Louis stared at his reflection in the mirror, something clicking in his brain. He slid off the stool and went quickly upstairs to his bedroom. It took him a moment to find the patient file for Buddy Ives. He grabbed his glasses off the nightstand and began flipping through the files.
He found the notation he was looking for: Ives had been put in “temporary isolation” at least five times. He was about to pull out Claudia’s file to compare the dates when something on Ives’s form caught his eye.
He stared at the bottom of the form at the signature right above the typed line ATTENDING PHYSICIAN.
Dr. Rose Seraphin.
Louis pulled out other forms. She had signed them all. He slapped the file shut. Seraphin had told him she had stopped seeing patients after being promoted to assistant deputy superintendent. So why the hell was her name on every piece of paper in Buddy Ives’s file?

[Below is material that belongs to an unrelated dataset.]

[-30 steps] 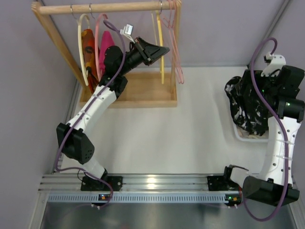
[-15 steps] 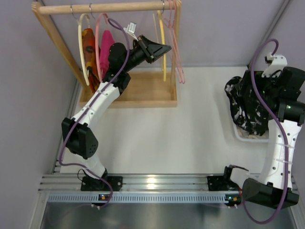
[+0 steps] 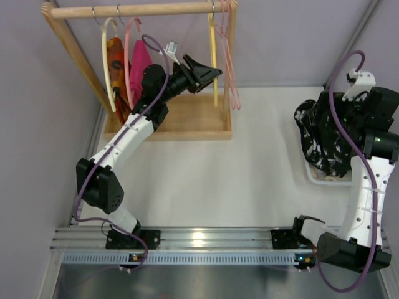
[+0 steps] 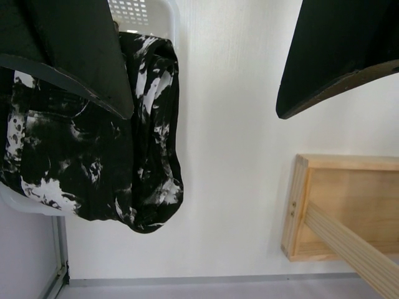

His eyes swung to the phone. He searched his wallet for Seraphin’s lake house number and dialed.
Oliver answered. Louis was polite when he asked for her. After a few minutes, Seraphin’s voice came on the line.
“Good evening, Mr. Kincaid,” she said. “Have you called to shout at me again?”
He took a breath, working hard on sounding contrite. “No,” he said. “I called to apologize.”
“I appreciate that.”
“I also called for something else,” he said.
“Yes?”
“I need some help.”
She was quiet for a moment. “What kind of help?”
“Personal,” he said, lowering his voice, trying now to sound pathetic. “I lost it down there, Doctor.”
She said nothing.
“It scared me,” he said. “Scared the shit out of me.”
“And you want a session?”
“Yes.”
Again, a pause. “I’m closing up the lake house in the morning,” she said. “If you want to see me, you’ll have to come here.”
“Thank you.”
“Tonight.”
“I’ll see you around seven.”
“I’ll be waiting, Mr. Kincaid.”
CHAPTER 43
It was snowing hard by the time he started up the hill toward Seraphin’s house. He had gone only twenty feet when the Impala lost traction and stopped. He tried again but the tires spun and the car went nowhere.
“Shit,” he muttered. He looked out the windshield at the huge wet flakes caught in the headlight beams. Far up the hill, between the bare trees, he could see the front of the house in the glare of the floodlights. No choice. He had to walk the rest of the way or risk getting stuck here all night.
He got out and trudged up the hill. The driveway looked like it had been plowed recently, but there was at least a foot of fresh snow covering it now.